Nama Pangeran Alibasa dan Raden Saleh menjadi jaminan mutu di tengah penduduk yang membangkitkan semangat patriotik dan heroik. Pada jajaran panglima juga terdapat penggunaan nama alias ibarat Djaidin alias Bapa Djiba, orang yang menewaskan Assten Residen Meester Cornelis dengan tombak, Bapa Sipat sebagai Dries. Nama samaran atau nama alias dikala itu memang sangat lazim yang mempunyai kegunaan untuk mempersonifikasikan diri sesuai karakter yang ingin dibangun dan figur yang akan ditunjukkan di tengah penduduk.
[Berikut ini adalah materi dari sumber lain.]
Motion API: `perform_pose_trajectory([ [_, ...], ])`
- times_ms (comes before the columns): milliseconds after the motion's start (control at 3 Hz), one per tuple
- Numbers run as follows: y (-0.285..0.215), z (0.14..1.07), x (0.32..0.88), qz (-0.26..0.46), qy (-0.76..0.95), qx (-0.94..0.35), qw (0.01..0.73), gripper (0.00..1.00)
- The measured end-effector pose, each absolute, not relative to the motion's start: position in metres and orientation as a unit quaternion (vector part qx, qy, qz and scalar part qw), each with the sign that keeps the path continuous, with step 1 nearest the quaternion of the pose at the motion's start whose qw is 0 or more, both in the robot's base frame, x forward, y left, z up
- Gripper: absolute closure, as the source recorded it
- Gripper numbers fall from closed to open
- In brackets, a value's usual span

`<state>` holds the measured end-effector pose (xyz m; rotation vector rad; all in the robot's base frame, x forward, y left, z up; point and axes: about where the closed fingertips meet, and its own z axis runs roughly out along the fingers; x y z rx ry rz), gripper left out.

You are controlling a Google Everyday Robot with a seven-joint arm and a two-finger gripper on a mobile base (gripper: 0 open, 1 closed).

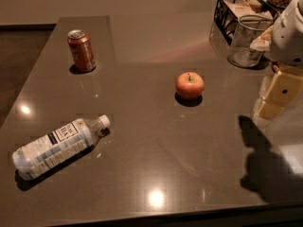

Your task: Move apple near blue plastic bottle

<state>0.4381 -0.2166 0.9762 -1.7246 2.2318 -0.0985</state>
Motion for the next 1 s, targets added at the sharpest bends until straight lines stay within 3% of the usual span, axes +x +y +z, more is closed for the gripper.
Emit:
perform_pose_trajectory([
  [333,-0.217,0.976,0.438,-0.034,0.781,-0.603,0.159,0.00],
  [1000,-0.186,0.966,0.480,0.043,0.785,-0.585,0.200,0.00],
])
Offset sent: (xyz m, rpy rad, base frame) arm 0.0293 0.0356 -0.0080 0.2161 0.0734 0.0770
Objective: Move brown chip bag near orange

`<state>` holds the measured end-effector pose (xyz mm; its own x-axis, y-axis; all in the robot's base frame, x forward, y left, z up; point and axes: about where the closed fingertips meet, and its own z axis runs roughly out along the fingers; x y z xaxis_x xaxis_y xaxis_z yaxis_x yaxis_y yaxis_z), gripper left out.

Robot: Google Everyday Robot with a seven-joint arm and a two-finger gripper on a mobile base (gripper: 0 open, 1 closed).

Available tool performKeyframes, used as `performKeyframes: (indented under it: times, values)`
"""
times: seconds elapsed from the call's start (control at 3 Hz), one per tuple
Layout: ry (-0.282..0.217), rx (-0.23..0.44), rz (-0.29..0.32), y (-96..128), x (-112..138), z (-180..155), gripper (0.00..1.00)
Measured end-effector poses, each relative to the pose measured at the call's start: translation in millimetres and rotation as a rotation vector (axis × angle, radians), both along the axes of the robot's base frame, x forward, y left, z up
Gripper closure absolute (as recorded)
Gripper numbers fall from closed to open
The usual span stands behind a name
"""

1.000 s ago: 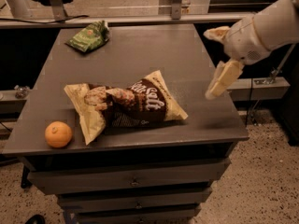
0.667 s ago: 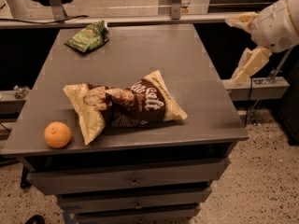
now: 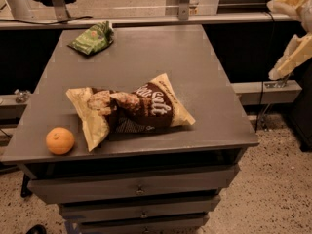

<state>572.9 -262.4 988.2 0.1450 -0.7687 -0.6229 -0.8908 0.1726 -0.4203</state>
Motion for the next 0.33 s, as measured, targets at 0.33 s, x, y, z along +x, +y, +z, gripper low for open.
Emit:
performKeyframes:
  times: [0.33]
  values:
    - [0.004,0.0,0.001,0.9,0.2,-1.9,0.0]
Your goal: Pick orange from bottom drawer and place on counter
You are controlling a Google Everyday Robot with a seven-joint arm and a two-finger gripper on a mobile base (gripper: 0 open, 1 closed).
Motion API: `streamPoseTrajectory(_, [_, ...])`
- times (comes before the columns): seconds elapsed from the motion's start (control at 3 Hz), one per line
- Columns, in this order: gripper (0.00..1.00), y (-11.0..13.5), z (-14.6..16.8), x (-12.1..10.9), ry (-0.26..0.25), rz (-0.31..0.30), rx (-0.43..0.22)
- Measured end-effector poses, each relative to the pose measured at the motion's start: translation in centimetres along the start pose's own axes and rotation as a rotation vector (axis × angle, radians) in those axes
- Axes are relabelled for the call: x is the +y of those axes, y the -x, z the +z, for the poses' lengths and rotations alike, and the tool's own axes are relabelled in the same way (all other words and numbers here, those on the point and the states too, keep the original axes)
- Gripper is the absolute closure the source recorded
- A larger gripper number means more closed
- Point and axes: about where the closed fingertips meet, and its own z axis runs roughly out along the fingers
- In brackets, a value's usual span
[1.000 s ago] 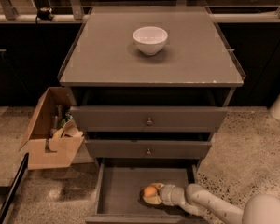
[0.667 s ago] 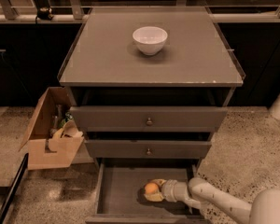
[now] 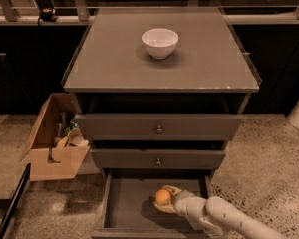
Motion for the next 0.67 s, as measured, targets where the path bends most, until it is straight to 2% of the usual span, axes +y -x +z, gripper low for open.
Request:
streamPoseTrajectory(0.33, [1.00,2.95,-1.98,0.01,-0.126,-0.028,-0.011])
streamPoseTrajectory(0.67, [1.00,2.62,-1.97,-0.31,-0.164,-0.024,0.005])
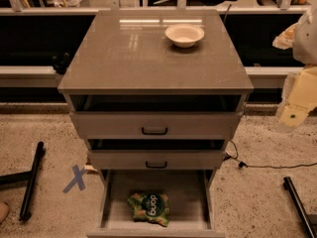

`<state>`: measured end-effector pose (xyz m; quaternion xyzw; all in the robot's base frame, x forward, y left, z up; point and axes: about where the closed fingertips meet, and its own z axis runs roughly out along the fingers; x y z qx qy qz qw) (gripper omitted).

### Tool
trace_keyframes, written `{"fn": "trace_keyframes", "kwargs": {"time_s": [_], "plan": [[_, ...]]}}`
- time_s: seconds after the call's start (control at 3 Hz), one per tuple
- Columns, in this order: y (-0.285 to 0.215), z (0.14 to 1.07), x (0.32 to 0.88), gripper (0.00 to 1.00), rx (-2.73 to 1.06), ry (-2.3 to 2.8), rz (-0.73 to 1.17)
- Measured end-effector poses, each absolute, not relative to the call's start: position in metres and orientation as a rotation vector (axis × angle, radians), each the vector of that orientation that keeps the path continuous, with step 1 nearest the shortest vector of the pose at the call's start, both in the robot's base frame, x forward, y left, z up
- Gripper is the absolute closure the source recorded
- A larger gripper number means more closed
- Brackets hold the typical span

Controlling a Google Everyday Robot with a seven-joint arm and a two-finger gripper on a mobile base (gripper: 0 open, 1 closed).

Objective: Pick green rice chip bag from bottom drawer and place on counter

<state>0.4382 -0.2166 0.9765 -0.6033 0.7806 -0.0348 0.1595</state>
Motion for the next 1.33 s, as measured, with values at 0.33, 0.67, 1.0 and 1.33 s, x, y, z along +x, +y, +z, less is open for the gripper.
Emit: {"fn": "trace_keyframes", "kwargs": {"time_s": [0.33, 0.67, 1.0, 1.33], "plan": [[-0.217, 0.977, 0.438, 0.0, -1.724, 2.231, -0.1], [-0.209, 0.964, 0.444, 0.0, -1.708, 2.22, 0.028], [-0.177, 0.916, 0.454, 0.0, -1.712, 2.139, 0.301], [-0.126, 0.846, 0.451, 0.0, -1.689, 2.056, 0.572]]}}
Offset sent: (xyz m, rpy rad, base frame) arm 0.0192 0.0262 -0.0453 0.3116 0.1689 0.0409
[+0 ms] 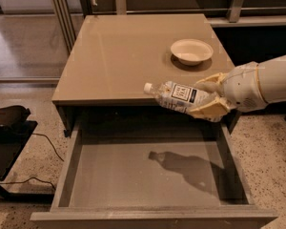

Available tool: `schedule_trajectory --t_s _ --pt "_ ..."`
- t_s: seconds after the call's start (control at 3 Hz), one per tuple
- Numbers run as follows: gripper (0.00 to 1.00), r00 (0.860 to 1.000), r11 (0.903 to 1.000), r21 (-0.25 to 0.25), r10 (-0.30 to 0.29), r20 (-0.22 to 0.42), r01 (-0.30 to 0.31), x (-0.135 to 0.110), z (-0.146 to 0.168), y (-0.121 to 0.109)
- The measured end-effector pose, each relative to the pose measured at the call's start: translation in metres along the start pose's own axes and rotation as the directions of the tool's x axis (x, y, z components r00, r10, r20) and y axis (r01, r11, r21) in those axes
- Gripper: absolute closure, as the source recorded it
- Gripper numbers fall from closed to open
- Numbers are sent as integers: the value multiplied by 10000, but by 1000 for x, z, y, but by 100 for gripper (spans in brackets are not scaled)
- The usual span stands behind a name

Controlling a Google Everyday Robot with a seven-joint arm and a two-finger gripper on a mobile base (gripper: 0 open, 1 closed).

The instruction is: Place blue plastic bottle into top drawer

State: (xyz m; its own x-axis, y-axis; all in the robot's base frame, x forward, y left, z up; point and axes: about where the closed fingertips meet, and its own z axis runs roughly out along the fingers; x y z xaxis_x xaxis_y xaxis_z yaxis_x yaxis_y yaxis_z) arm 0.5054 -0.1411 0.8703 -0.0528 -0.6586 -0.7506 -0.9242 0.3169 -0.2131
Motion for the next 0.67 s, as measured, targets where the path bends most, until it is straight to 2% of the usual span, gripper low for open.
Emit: schedule_trajectory --t_s 0.33,0.67 --pt "100 9971 9962 -552 693 313 -675 30 14 50" --pt "100 9971 9962 -552 692 314 -674 30 15 50"
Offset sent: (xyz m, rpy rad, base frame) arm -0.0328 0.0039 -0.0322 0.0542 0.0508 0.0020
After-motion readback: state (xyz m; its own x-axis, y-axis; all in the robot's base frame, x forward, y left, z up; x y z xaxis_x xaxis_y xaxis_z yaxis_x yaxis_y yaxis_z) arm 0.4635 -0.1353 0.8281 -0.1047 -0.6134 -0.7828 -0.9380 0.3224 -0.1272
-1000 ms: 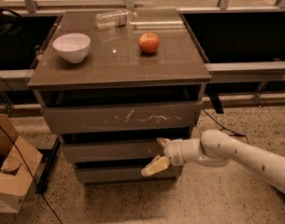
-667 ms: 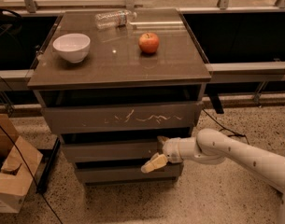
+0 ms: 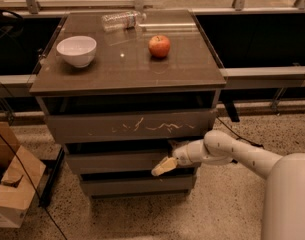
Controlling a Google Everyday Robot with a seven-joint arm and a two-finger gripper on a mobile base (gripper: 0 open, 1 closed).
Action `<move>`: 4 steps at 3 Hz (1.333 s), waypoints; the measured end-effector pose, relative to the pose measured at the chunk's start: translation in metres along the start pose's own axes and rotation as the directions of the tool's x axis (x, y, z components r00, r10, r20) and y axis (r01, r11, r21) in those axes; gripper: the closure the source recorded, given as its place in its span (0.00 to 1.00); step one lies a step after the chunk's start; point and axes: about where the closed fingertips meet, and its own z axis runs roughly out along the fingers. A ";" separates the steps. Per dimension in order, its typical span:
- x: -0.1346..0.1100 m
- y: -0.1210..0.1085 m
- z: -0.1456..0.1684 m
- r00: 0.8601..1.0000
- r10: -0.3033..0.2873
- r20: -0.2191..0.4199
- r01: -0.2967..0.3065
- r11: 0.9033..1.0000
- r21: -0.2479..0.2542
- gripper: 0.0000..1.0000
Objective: Open middle drawer
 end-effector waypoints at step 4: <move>0.017 0.038 0.006 0.989 0.038 -0.143 -0.054 0.992 -0.111 0.88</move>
Offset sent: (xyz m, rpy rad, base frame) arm -0.0806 0.0150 -0.0461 -0.1567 0.3059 0.1394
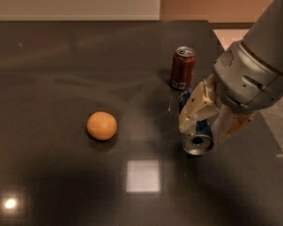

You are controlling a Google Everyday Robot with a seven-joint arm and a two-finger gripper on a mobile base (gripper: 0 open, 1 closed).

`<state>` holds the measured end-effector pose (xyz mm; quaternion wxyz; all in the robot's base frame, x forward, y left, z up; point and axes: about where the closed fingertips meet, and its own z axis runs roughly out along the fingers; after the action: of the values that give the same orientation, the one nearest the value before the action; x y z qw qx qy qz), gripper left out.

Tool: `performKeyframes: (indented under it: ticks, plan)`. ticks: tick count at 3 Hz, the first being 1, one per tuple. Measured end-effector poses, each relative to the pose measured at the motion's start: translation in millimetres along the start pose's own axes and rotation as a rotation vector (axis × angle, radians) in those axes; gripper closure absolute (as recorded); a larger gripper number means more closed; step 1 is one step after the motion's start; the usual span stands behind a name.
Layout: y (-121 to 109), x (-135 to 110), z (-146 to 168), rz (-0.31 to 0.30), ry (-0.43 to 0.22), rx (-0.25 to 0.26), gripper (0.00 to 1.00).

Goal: Place redbull can upright

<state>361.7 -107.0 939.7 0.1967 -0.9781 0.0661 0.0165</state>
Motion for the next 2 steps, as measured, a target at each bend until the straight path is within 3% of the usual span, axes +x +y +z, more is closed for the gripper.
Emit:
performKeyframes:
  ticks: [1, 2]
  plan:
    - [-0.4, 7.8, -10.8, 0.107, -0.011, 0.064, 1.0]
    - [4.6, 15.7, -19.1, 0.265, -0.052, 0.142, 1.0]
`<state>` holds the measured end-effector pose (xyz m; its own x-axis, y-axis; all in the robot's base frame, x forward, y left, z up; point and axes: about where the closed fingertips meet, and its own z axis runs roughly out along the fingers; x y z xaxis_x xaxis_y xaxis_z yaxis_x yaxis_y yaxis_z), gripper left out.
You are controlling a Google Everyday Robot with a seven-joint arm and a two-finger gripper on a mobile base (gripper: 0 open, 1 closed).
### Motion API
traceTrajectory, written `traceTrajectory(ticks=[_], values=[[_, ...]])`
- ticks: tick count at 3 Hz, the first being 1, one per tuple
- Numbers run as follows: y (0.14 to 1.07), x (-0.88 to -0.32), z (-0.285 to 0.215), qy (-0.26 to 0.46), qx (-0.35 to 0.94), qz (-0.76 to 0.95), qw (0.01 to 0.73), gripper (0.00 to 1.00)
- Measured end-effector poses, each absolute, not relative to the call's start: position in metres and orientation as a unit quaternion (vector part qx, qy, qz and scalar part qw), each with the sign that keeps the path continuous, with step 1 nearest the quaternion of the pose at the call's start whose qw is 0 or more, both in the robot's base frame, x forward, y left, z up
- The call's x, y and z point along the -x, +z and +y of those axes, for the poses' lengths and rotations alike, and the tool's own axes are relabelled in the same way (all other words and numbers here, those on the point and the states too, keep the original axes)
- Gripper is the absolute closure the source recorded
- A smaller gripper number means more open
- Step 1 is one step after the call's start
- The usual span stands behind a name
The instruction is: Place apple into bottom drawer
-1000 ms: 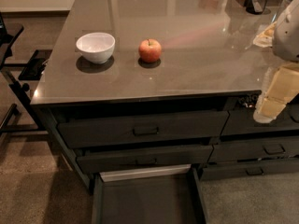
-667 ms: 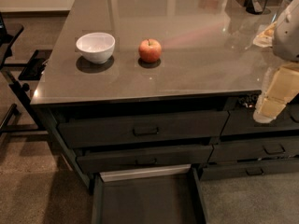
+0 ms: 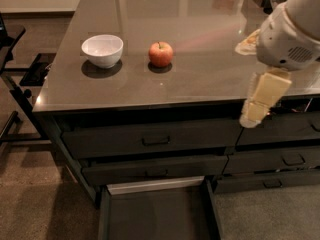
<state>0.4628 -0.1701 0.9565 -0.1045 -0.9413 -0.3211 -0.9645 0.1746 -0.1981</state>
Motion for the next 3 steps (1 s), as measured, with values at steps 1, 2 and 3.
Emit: traceTrajectory(ticks=[1, 2, 3], values=[[0.952, -0.486, -0.132, 0.067, 0.671, 0.696, 0.245, 0.00], [0.955, -0.517, -0.117, 0.063, 0.668, 0.681, 0.294, 0.00], [0.957, -0.520, -0.116, 0.060, 0.666, 0.680, 0.300, 0.00]])
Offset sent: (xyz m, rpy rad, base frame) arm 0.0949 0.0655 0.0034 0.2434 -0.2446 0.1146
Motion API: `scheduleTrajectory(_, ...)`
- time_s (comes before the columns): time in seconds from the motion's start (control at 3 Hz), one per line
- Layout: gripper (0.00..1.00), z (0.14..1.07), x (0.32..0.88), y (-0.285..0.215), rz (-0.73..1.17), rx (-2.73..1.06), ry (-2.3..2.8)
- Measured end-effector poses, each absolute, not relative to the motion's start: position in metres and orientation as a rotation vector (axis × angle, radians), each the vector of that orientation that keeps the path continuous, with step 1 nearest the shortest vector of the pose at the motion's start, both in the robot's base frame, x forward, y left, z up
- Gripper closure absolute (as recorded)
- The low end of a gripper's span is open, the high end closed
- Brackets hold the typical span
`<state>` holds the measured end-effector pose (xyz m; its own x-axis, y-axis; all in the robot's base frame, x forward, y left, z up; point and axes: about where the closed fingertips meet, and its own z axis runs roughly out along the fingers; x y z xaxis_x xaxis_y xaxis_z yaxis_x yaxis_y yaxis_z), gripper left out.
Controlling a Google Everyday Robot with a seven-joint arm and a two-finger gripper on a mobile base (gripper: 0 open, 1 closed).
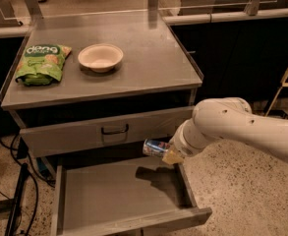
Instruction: Pick redbull can from middle drawer and place on counter
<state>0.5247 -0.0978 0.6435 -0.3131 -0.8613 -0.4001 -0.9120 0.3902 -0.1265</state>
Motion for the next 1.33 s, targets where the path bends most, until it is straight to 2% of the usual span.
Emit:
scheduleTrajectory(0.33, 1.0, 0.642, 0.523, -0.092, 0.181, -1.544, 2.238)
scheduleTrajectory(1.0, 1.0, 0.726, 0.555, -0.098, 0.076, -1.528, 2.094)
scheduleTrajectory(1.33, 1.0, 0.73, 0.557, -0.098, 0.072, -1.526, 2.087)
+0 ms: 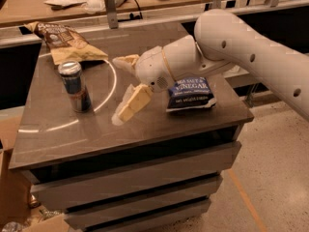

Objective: Move redbull can near brown chip bag

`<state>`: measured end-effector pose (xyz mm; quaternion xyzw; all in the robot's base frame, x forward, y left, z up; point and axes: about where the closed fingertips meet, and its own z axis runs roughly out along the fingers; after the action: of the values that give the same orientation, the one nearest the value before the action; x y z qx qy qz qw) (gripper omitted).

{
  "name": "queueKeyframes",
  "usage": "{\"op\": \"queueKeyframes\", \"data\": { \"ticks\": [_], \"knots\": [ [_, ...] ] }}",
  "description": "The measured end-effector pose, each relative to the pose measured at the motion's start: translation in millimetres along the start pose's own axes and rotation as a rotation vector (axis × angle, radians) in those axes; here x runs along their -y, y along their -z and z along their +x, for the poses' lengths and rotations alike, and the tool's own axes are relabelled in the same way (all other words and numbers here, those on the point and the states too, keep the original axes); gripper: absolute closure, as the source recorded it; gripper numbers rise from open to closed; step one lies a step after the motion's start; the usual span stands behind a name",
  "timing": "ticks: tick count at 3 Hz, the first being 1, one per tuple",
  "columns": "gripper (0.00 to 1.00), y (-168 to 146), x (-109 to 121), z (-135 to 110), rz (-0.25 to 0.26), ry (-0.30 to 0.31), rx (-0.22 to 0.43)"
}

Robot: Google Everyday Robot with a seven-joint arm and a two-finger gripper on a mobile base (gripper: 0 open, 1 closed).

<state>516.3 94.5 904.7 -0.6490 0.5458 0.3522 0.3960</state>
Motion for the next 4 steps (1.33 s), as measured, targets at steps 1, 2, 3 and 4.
{"op": "queueKeyframes", "data": {
  "ticks": [1, 2, 3, 4],
  "knots": [
    [0.00, -31.0, 4.5, -11.0, -0.023, -0.008, 0.056],
    [0.00, -57.3, 12.6, -21.9, -0.042, 0.003, 0.111],
    [0.00, -81.4, 24.5, -27.5, -0.060, 0.034, 0.147],
    [0.00, -105.6, 36.5, -26.9, -0.084, 0.042, 0.172]
  ]
}}
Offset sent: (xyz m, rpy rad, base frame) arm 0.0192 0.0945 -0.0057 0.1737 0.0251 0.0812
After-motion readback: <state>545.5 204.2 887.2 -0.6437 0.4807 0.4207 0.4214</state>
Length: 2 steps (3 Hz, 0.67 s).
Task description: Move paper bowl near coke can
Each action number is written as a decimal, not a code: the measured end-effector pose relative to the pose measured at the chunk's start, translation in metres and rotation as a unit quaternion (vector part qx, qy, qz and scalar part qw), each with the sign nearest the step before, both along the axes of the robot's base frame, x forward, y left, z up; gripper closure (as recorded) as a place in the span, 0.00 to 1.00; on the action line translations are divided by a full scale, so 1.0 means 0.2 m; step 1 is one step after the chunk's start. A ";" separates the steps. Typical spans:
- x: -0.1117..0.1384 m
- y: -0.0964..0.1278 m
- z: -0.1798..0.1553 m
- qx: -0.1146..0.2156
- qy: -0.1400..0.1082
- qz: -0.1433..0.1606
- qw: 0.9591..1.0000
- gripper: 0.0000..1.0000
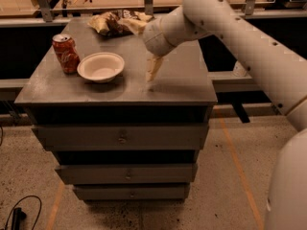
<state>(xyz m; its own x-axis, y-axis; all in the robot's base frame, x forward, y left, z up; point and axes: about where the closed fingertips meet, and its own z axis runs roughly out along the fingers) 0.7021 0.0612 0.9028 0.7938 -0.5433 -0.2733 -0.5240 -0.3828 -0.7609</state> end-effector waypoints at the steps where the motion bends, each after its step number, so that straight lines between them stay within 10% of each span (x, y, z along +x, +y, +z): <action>1: 0.05 -0.37 0.14 0.017 0.014 -0.111 0.994 0.00; 2: 0.05 -0.38 0.13 0.027 0.037 -0.130 0.991 0.00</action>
Offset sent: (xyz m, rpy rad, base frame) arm 0.0089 -0.0664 0.0254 0.0283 0.0220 -0.1945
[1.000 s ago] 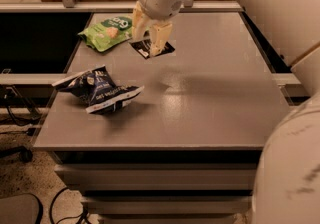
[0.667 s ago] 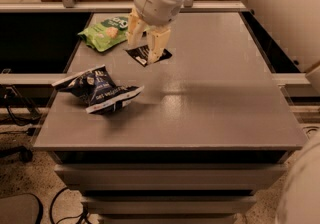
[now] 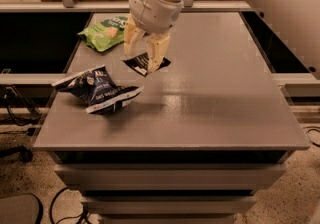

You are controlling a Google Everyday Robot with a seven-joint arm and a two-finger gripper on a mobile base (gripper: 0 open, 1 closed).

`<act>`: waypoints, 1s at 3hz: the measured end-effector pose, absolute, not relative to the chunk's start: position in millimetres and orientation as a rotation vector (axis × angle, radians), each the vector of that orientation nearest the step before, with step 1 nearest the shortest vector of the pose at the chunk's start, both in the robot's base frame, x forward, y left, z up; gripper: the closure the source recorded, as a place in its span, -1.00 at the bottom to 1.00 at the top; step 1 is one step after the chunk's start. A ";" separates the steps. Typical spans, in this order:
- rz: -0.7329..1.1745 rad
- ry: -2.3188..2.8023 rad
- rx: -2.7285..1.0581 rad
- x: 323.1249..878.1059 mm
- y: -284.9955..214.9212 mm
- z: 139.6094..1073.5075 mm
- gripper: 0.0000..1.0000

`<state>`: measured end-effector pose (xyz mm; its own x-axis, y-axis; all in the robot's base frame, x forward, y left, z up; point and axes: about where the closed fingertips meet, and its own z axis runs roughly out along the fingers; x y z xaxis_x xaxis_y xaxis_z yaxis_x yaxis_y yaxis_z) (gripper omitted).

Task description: Move rxbar chocolate near blue chip bag

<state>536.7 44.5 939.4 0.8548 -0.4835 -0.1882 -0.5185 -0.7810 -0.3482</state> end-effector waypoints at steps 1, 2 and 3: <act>0.142 0.698 -2.673 523.7 47.3 938.3 1.00; 0.169 0.668 -2.711 512.5 48.4 936.2 1.00; 0.193 0.641 -2.752 505.0 47.8 934.5 0.67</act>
Offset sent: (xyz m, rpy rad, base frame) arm -0.0443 -0.0038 -0.0074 -0.1002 0.0834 0.1193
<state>505.0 47.8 934.5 0.8909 -0.4087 -0.1984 -0.4502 -0.8525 -0.2655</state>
Di Afdeeling Mandailing en Angkola, Residentie Tapanoeli seorang guru berjulukan Si Sati Nasution menyebut dirinya Willem Iskander. Nama Willem diambil dari nama Raja Belanda Willem III dan nama Iskander diambil dari nama seorang sastrawan dunia asal Rusia di pengasingan di Inggris. Radja Willem ialah seorang radja prakmatis yang mendorong kemajuan bagi penduduk pribumi tetapi sangat tegas terhadap gangguan. Iskander Herzien ialah seorang penulis yang hebat yang anti perbudakan dan sangat mengedepankan reformasi (demokrasi). Sati Nasution mengubah namanya menjadi Willem Iskander ketika studi di Belanda (1857-1860). Karakter Willem Iskander ini ternyata dijalankannya secara konsisten. Setelah selesai studi, Willem Iskander mudik di Mandailing dan mendirikan sekolah guru tahun 1862. Untuk mempercepat kemajuan, Willem Iskander juga menulis buku pelajaran sendiri dalam bahasa Batak biar gampang dipahami murid. Willem Iskander juga menerjemahkan sejumlah buku dan menulis sejumlah prosa dan sajak dalam bahasa Batak dialek Mandailing. Salah satu bukunya yang telah selesai ditulis tahun 1870 (dan gres diterbitkan di Batavia tahun 1873) berjudul Siboeloes-boeloes; Siroemboek-roembok. Dalam buku ini terdapat satu bait sajak yang anti penjajah. Sajak itu dibahasa Indonesiakan ibarat berikut: ‘Ada orang luas, yang berdiam di daerah kami; Perutnya sudah kenyang, semoga mereka cepat keluar’.   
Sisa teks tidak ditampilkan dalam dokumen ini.